New Director of Education and Evaluation at the National Excellence in School Leadership Institute (NESLI) and lecturer at the University of Melbourne, Dr Anna Dabrowski, discusses the need for schools to place a greater focus on teacher and principal wellbeing.
At the end of February, results of the 2018 Australian Principal Occupational Health, Safety and Wellbeing Survey were released. The research indicated that more than half of our principals work upwards of 56 hours a week, and one in three reported significant stress from their occupation.
On top of this, close to half had been threatened with violence by parents or students, while over one third had experienced actual physical violence and assault in their role.
Research indicates that the teaching profession is one of the most stressful professions within which to work, and attrition rates in Australia are starting to seriously suffer. Being yelled at by parents, being bullied by your students (and sometimes colleagues), operating in a stage of constant triage, all while trying to understand how to produce data informed outcomes? Welcome to the teaching profession. Challenges and pressures come from parents and students, but also from policy mandates and an ever-changing system, and educators often rate their wellbeing as lower than other comparative social professions.
When I undertook my own teaching degree, there was nothing to prepare me for the realities of the classroom, particularly if you end up in a school that is starved for resources, or too far away to be supported in times of crisis. It’s therefore not surprising that attrition rates are dismal and wellbeing levels are continuing to slide. While we continue to obsess over the performance of students on national and international assessments, not enough is being done to support teacher and principal wellbeing.
Schools across Australia have embraced wellbeing initiatives to support individual students, and to foster a sense of belonging and community. Mindfulness mechanisms can be found in many schools, in light of increasing concerns around depression and anxiety in young people in Australia, as well as to combat bullying and to restore respectful relationships. However, while the importance of wellbeing is usually acknowledged at a staff level, we are clearly not doing enough.
Research tells us time and time again that if your employees are happy and being well looked after, you get more positive results. The teaching profession is no different. In order to lift academic achievement and student wellbeing, you must first address the wellbeing of your principals and teachers as a matter of urgency.
Although educators face enormous challenges in their roles, the difficulty of the profession can be eased through positive relationships with students, parents, colleagues and leadership, which in turn, can have an affirmative influence on educators’ sense of wellbeing. The relationships within schools, and the resultant reciprocity created through bonds, norms and trust are often missing in a profession struggling with overload and burnout.

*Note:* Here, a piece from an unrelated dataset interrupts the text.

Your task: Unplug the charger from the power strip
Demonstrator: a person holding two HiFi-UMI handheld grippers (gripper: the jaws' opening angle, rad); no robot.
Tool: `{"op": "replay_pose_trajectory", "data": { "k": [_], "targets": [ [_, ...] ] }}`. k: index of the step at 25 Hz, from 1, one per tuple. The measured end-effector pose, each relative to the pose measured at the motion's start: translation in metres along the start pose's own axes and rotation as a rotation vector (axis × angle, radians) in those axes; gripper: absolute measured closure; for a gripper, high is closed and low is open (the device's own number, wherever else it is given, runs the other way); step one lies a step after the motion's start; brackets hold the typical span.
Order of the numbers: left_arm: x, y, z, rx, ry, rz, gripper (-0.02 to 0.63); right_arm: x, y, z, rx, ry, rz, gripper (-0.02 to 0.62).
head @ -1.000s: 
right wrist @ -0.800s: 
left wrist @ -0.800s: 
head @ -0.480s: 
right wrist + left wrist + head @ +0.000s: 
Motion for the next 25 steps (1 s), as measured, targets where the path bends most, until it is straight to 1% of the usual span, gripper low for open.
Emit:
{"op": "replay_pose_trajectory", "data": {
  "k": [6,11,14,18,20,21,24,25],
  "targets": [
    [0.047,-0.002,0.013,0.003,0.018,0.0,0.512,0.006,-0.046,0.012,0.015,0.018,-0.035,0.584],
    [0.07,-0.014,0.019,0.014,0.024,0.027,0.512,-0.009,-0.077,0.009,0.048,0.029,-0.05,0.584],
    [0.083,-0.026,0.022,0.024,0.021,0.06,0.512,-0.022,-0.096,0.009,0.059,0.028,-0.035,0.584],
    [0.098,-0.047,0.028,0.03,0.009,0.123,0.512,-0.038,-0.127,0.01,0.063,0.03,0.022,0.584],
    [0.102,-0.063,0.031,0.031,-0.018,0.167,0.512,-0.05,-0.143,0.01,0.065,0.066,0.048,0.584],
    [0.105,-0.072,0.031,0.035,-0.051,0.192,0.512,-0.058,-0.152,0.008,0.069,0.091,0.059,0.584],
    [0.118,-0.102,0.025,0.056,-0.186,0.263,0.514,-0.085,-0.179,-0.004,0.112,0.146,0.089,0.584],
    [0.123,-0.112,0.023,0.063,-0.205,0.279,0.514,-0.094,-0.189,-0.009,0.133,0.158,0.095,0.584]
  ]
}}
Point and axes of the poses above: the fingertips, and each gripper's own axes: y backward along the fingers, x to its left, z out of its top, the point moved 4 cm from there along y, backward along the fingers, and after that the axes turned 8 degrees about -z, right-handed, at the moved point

My recent review of NESLI’s Staff Wellbeing Toolkit confirms this point. Based on extensive research into the duress facing the education profession, and in collaboration with psychologists and educators, the toolkit aims to equip schools with a way to embed wellbeing support within the school structure. From a sample of more than 6000 participants, the main concern cited by Australian educators was not threats from parents, uses of data, or even a high workload: it was loneliness. The stresses of the job were seen as impacting on personal and professional relationships, and reducing the possibilities to be an engaged parent, partner or friend. The resultant lack of confidence, guilt and shame that teachers and members of the education profession described was striking, and the anxiety around forming new relationships, or repairing lost connections with friends and family was evident.
This is why the toolkit is so important – it goes beyond yoga during lunchtime, and instead focusses on the power of building positive relationships. Encouragingly, the data and participant feedback already shows that this is a big step in the right direction.
Participating in a collaborative (and proactive) approach to building relationships and community bonds moves participants away from the reactive ‘solutions’ to educator wellbeing used in an effort to clean up the mess left by daily school life. This is not to say that trauma informed approaches to wellbeing are not of value; but they do need to become part of the structure of the school rather than a reactive response.
As a former teacher (and now lecturer, researcher and coach), I have worked with thousands of educators, from graduate to principal level, all of whom are struggling to maintain their wellbeing and relationships under the increasing weight of the profession. For this reason, I am encouraged by the approach taken by NESLI in designing and delivering the Staff Wellbeing Toolkit – but it’s just the beginning in a broader conversation around how we can best support the people who educate, guide and provide futures for our children.